=== Exercise directions ===
A faithful copy of the listing below is needed, with its pictures left out.

- - -

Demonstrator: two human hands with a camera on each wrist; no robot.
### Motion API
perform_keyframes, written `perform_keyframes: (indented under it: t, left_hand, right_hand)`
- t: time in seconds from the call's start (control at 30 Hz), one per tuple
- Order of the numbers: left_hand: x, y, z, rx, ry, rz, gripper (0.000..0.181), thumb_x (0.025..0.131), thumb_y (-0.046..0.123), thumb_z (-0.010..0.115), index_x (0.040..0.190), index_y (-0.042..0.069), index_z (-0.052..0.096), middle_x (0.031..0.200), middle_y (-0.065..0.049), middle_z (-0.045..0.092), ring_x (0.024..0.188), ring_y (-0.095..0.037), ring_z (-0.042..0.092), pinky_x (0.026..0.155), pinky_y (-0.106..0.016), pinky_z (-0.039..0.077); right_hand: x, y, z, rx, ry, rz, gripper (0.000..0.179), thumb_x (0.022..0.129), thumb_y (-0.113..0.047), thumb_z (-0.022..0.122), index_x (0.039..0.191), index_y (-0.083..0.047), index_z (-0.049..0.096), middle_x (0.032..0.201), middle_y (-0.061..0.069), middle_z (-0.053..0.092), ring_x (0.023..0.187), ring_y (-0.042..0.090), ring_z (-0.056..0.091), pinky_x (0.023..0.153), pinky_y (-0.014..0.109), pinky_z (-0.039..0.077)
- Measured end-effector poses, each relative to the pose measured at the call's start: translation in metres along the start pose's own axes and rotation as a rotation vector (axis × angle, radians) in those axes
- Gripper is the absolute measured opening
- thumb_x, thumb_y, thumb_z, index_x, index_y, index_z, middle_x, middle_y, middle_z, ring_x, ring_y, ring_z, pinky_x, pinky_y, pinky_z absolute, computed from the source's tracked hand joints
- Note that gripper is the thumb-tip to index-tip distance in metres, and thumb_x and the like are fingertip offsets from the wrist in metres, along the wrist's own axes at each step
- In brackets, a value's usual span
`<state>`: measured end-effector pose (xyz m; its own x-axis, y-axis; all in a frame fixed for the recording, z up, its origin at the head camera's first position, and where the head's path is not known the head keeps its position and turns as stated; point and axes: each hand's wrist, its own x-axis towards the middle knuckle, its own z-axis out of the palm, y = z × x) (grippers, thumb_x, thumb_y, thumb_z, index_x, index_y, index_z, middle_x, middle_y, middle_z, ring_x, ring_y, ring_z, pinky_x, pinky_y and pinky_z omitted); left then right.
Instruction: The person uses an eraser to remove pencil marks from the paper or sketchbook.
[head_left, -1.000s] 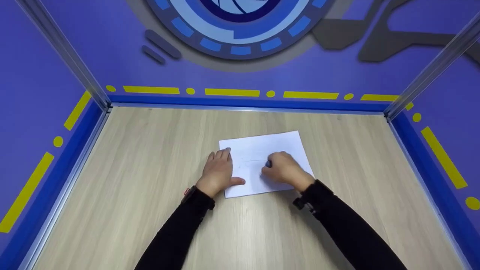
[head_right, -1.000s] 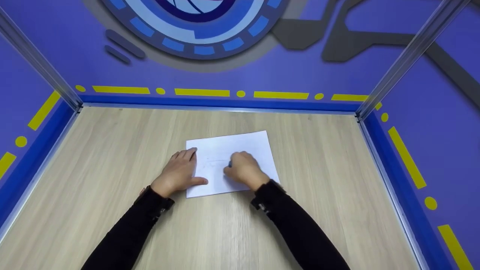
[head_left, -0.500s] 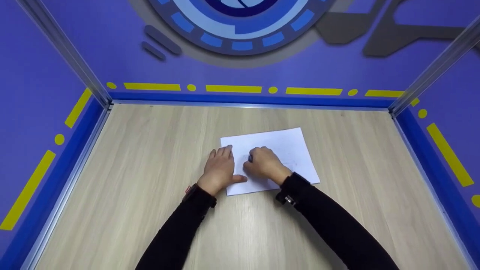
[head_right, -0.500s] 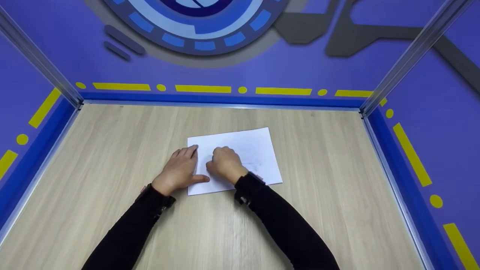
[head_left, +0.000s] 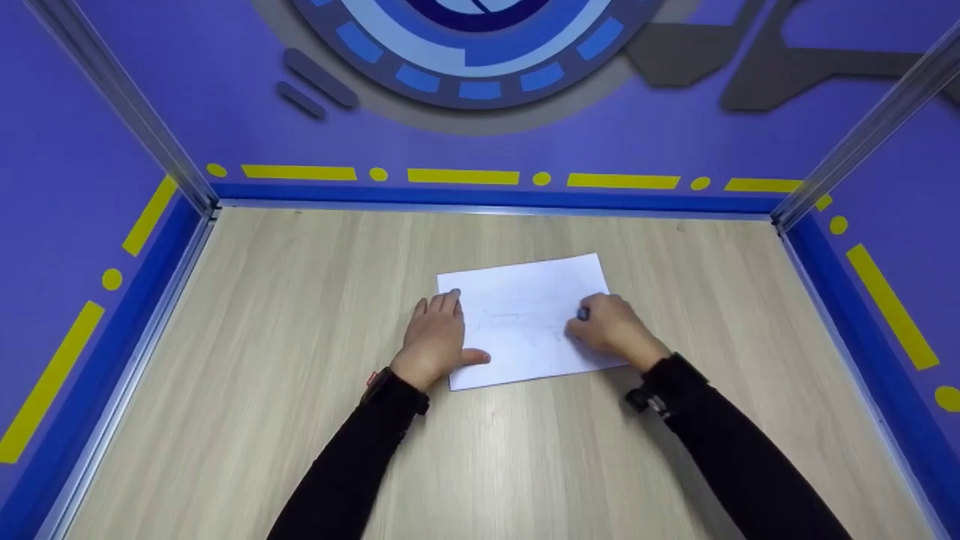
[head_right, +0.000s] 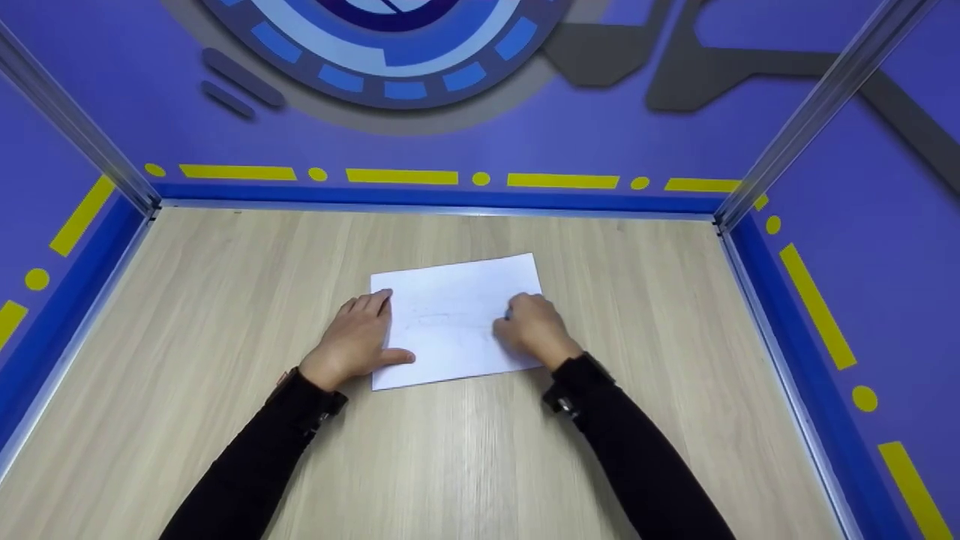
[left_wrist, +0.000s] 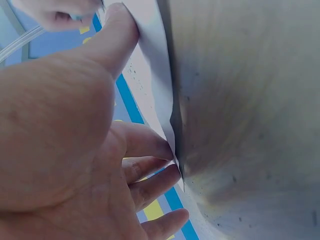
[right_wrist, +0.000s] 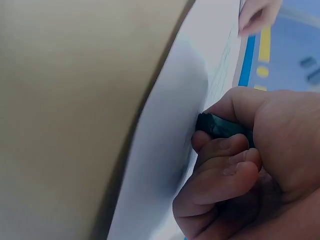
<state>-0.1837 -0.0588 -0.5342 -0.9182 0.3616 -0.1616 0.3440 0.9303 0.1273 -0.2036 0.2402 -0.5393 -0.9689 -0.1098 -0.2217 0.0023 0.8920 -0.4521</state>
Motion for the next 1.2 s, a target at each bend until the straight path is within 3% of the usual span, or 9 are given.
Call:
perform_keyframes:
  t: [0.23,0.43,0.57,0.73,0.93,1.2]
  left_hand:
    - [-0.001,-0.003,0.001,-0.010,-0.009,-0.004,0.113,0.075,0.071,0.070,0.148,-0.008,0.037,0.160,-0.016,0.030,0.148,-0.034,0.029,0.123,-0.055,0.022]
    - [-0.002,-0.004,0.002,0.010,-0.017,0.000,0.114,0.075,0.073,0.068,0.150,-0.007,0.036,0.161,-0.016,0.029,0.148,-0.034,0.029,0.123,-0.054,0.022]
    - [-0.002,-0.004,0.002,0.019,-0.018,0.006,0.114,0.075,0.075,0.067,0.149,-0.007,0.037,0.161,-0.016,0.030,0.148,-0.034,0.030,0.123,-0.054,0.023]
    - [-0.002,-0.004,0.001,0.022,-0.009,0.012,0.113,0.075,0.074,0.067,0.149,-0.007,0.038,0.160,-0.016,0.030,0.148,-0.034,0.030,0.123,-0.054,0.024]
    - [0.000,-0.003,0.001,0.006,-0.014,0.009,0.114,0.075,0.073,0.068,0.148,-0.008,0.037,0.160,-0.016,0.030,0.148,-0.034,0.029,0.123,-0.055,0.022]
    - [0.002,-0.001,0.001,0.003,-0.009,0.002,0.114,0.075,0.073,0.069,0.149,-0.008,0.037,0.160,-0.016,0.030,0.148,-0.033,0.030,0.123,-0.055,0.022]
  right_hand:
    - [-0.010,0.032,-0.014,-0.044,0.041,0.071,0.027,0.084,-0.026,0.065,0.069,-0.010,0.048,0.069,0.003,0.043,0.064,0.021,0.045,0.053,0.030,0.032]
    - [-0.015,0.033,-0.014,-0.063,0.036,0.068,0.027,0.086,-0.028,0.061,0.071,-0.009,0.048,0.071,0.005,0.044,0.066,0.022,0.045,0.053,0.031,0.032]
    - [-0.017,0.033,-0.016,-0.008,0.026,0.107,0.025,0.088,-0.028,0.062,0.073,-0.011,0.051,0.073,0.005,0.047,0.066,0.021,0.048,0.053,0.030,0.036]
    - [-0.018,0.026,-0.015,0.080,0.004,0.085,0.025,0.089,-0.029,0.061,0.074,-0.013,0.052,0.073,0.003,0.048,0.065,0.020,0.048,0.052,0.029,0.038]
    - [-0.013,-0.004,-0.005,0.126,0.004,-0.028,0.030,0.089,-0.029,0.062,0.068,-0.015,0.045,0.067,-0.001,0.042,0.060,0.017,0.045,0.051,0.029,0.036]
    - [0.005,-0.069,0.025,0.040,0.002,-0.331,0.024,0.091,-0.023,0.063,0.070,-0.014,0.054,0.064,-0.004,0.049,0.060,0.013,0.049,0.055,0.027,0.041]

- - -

=== Response area ===
Demonstrator: two human hands with a camera on each wrist; no robot.
### Motion API
perform_keyframes, written `perform_keyframes: (indented under it: t, left_hand, right_hand)`
- t: time in seconds from the call's start (control at 30 Hz), one per tuple
- Order of the numbers: left_hand: x, y, z, rx, ry, rz, gripper (0.000..0.181), thumb_x (0.025..0.131), thumb_y (-0.046..0.123), thumb_z (-0.010..0.115), index_x (0.040..0.190), index_y (-0.042..0.069), index_z (-0.052..0.096), middle_x (0.031..0.200), middle_y (-0.065..0.049), middle_z (-0.045..0.092), ring_x (0.024..0.188), ring_y (-0.095..0.037), ring_z (-0.042..0.092), pinky_x (0.026..0.155), pinky_y (-0.106..0.016), pinky_z (-0.039..0.077); right_hand: x, y, z, rx, ry, rz, gripper (0.000..0.179), thumb_x (0.022..0.129), thumb_y (-0.113..0.047), thumb_z (-0.022..0.122), index_x (0.039..0.191), index_y (-0.083..0.047), index_z (-0.049..0.096), middle_x (0.032..0.201), middle_y (-0.061..0.069), middle_z (-0.053..0.092), ring_x (0.023..0.187), ring_y (-0.042..0.090), ring_z (-0.056..0.091), pinky_x (0.023..0.153), pinky_y (-0.014..0.109), pinky_z (-0.039..0.077)
- Measured end-effector poses, each relative to the pose measured at the call's start: translation in metres along the start pose's own axes and rotation as a rotation vector (axis × angle, radians) in those axes
- Gripper is the absolute measured opening
- thumb_x, thumb_y, thumb_z, index_x, index_y, index_z, middle_x, middle_y, middle_z, ring_x, ring_y, ring_z, pinky_x, pinky_y, pinky_z absolute, computed from the source's tracked hand joints
- Note that gripper is the thumb-tip to index-tip distance in metres, and thumb_x and the like are fingertip offsets from the wrist in metres, along the wrist's own axes at each step
- In brackets, a value's usual span
`<state>`: measured end-effector pose (xyz m; its own x-axis, y-axis; all in a frame fixed for the recording, z up, its origin at the head camera's first position, and where the head's path is not known the head keeps its position and turns as stated; point and axes: each hand's wrist, its own x-axis towards the middle knuckle, its own z-axis out of the palm, y = z × x) (grippers, thumb_x, thumb_y, thumb_z, index_x, index_y, index_z, middle_x, middle_y, middle_z, ring_x, ring_y, ring_z, pinky_x, pinky_y and pinky_z omitted); left then right.
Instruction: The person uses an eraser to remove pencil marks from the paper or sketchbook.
[head_left, -1.000s] 
[head_right, -1.000s] 
[head_left, -0.500s] 
[head_right, -0.500s] 
[head_left, +0.000s] 
[head_right, +0.000s] 
[left_wrist, +0.000s] 
[right_wrist, +0.000s] 
<state>-0.1837 -0.0588 -0.5342 -0.9182 0.3616 -0.1616 0.3440 0.9303 0.1273 -0.2036 0.2402 -0.5393 -0.9689 -0.1098 -0.2217 0.0023 0.8920 -0.4521</state>
Motion for the next 1.2 s, a target at each bend until the straight path is within 3% of the usual span, or 9 are given.
Call:
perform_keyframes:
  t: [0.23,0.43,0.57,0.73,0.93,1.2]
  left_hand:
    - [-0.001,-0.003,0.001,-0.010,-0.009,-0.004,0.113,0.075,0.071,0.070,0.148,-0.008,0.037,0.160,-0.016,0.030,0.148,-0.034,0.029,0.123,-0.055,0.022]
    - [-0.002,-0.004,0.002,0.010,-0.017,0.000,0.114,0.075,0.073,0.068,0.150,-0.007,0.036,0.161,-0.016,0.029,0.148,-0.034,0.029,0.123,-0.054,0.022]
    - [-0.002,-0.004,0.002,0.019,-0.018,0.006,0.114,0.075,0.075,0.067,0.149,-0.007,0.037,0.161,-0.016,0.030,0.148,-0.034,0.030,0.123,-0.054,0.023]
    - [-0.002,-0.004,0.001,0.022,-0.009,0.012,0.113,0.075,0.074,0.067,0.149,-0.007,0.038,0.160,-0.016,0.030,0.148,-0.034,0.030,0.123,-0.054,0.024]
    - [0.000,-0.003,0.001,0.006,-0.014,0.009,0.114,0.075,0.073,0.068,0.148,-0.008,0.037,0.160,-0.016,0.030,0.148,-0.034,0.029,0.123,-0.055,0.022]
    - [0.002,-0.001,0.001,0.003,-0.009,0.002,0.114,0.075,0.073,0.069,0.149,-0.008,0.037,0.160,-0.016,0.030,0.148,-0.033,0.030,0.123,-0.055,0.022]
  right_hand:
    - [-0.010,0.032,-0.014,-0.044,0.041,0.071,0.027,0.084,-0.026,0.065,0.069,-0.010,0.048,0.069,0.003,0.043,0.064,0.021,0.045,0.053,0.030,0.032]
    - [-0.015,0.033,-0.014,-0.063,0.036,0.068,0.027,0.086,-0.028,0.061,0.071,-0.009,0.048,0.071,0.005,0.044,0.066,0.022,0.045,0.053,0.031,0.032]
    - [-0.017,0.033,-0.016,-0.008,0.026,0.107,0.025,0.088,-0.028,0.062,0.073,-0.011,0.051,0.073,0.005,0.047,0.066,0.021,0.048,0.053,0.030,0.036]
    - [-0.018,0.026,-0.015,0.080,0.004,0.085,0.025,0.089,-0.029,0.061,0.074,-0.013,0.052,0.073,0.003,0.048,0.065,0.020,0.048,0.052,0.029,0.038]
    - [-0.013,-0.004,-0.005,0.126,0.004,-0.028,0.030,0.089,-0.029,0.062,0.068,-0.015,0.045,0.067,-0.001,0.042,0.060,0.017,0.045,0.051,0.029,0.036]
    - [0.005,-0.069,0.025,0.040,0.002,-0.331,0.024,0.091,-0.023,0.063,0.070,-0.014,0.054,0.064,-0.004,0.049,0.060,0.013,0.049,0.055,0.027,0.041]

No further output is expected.